Challenge description

You are monitoring data streams exiting suspicious TOR nodes, believed to be part of the Empire of Volnaya’s covert APT infrastructure. As Talion “Little Byte” Reyes you’ve been assigned to identify and evaluate indicators of compromise embedded in the exfiltrated traffic.

Your job is to scan each stream for high-risk keywords associated with known attack patterns linked to Operation Blackout.

Each keyword has a weight representing its severity, based on intelligence recovered from earlier breaches. The more often a keyword appears — and the higher its weight - the greater the threat posed by that stream.
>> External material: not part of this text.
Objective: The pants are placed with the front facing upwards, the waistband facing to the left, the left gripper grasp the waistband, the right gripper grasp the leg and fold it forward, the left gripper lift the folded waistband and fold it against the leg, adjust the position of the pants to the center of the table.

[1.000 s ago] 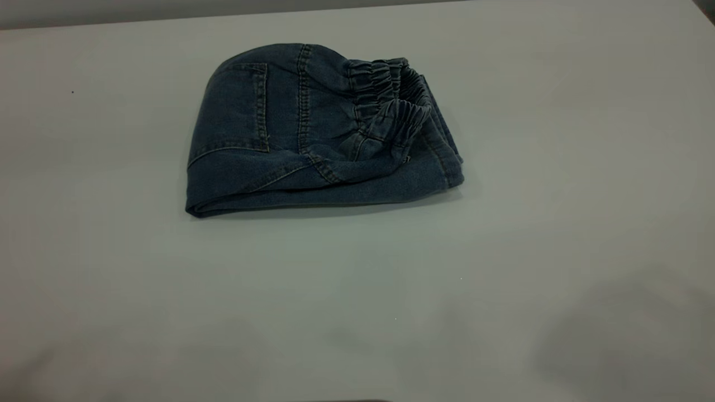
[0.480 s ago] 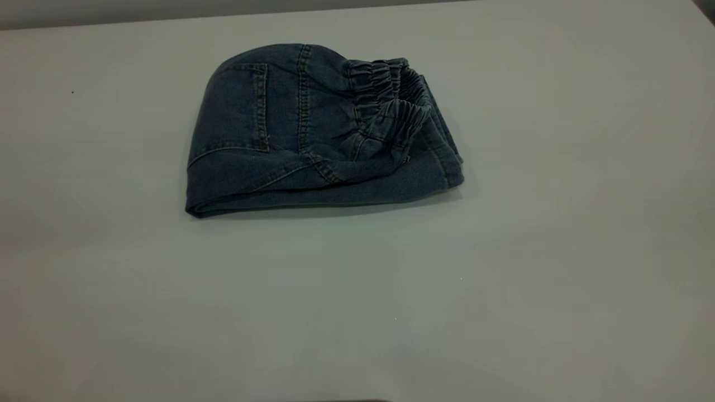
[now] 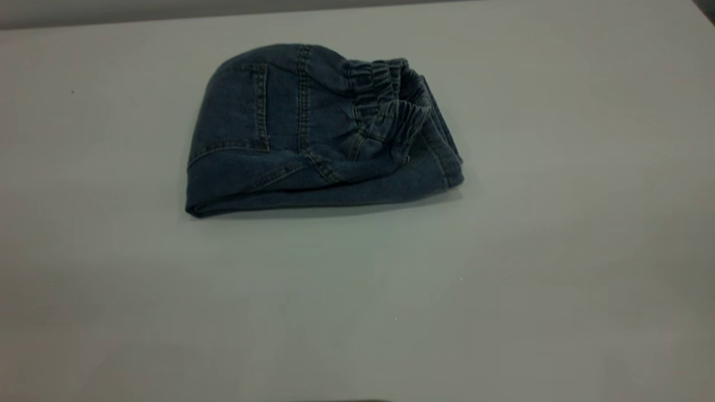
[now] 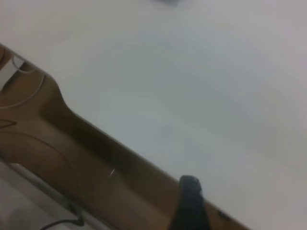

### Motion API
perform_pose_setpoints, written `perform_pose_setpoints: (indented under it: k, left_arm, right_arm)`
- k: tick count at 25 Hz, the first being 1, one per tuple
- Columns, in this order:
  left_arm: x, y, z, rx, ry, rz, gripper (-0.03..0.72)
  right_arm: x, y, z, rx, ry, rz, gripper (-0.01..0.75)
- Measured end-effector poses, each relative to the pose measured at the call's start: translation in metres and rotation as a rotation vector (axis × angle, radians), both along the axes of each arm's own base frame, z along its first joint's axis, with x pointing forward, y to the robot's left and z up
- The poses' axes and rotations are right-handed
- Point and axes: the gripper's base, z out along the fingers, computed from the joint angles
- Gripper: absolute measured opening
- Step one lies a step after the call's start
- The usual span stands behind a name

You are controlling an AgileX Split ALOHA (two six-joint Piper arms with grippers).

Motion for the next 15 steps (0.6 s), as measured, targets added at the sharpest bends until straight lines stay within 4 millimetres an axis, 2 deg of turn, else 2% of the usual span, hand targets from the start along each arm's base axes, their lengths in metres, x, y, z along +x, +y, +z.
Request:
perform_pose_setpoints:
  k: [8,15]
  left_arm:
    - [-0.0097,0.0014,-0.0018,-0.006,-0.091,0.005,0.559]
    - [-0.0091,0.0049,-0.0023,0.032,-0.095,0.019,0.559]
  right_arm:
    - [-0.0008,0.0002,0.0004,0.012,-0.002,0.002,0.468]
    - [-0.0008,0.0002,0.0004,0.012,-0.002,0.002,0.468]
The data stream contains only lowercase letters and digits.

You must calculate the threat score of each stream using the formula:

threat score = Σ (occurrences of keyword × keyword weight)
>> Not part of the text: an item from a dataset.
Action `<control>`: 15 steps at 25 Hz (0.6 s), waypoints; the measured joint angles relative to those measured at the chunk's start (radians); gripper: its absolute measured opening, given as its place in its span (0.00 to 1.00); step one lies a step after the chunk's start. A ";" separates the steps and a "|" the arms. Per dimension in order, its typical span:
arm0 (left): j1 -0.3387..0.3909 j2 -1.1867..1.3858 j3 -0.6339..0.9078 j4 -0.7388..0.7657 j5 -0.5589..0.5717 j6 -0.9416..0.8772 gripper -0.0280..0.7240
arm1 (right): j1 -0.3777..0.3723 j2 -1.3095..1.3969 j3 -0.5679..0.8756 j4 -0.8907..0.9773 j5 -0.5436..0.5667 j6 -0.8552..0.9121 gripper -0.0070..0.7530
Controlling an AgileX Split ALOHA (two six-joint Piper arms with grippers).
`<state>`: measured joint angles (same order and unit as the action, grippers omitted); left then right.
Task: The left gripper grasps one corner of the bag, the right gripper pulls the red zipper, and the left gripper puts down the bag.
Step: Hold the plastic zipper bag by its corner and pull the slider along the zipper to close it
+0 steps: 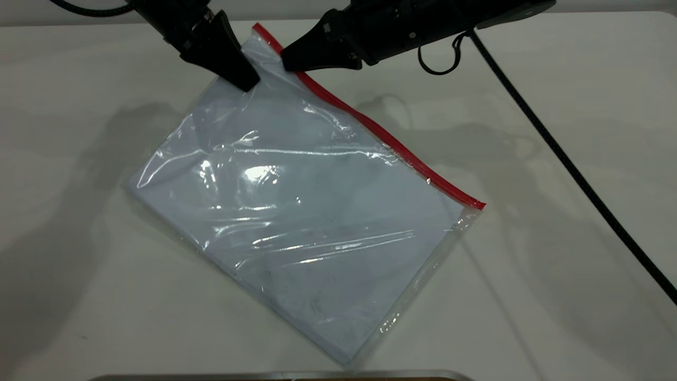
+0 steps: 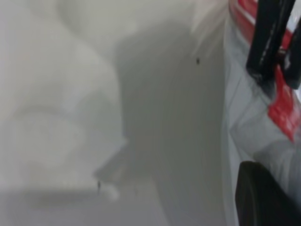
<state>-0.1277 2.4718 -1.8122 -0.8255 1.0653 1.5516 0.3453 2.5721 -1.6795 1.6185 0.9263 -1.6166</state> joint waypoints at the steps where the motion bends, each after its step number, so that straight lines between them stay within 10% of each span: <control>1: 0.009 0.000 0.000 -0.021 0.005 0.019 0.11 | -0.005 -0.002 -0.001 -0.004 0.002 0.000 0.06; 15: 0.076 0.003 0.000 -0.206 0.071 0.120 0.11 | -0.045 -0.012 -0.009 -0.054 0.013 0.000 0.06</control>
<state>-0.0516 2.4747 -1.8122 -1.0314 1.1362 1.6719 0.2999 2.5605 -1.6887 1.5650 0.9391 -1.6166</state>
Here is the list of all the keywords and their associated weight:

KEYWORD      -> WEIGHT
"scan"       -> 1
"response"   -> 2
"control"    -> 3
"callback"   -> 4
"implant"    -> 5
"zombie"     -> 6
"trigger"    -> 7
"infected"   -> 8
"compromise" -> 9
"inject"     -> 10
"execute"    -> 11
"deploy"     -> 12
"malware"    -> 13
"exploit"    -> 14
"payload"    -> 15
"backdoor"   -> 16
"zeroday"    -> 17
"botnet"     -> 18

30 <= data stream length <= 10^6


Input:
payloadrandompayloadhtbzerodayrandombytesmalware

Expected output:
60


Analyzing the data stream:
payloadrandompayloadhtbzerodayrandombytesmalware
^^^^^^^      ^^^^^^^   ^^^^^^^           ^^^^^^^
  15           15        17                13

Calculating the threat score:

threat score = 2 * 15 + 17 + 13 = 60

Solution script

#!/usr/bin/env python3

# HTB Coding Challenge "Threat Index" - Solution by HollowDragonX
# https://www.github.com/HollowDragonX/htb-challenges

def calculate_threat_score(data_stream: str, blacklist_keywords: dict[str, int]) -> int:
    """
    Calculates the threat score based on the occurrence of blacklist keywords in a data stream.

    Args:
        data_stream (str): The input data stream to analyze.
        blacklist_keywords (dict[str, int]): A dictionary mapping keywords to their threat weights.

    Returns:
        int: The calculated threat score.
    """

    threat_score = 0
    for keyword, weight in blacklist_keywords.items():
        occurence = data_stream.count(keyword)
        threat_score += (occurence * weight)
    return threat_score


def main() -> None:

    data_stream = input()

    blacklist_keywords = {
        "scan": 1,
        "response": 2,
        "control": 3,
        "callback": 4,
        "implant": 5,
        "zombie": 6,
        "trigger": 7,
        "infected": 8,
        "compromise": 9,
        "inject": 10,
        "execute": 11,
        "deploy": 12,
        "malware": 13,
        "exploit": 14,
        "payload": 15,
        "backdoor": 16,
        "zeroday": 17,
        "botnet": 18
    }

    print(calculate_threat_score(data_stream, blacklist_keywords))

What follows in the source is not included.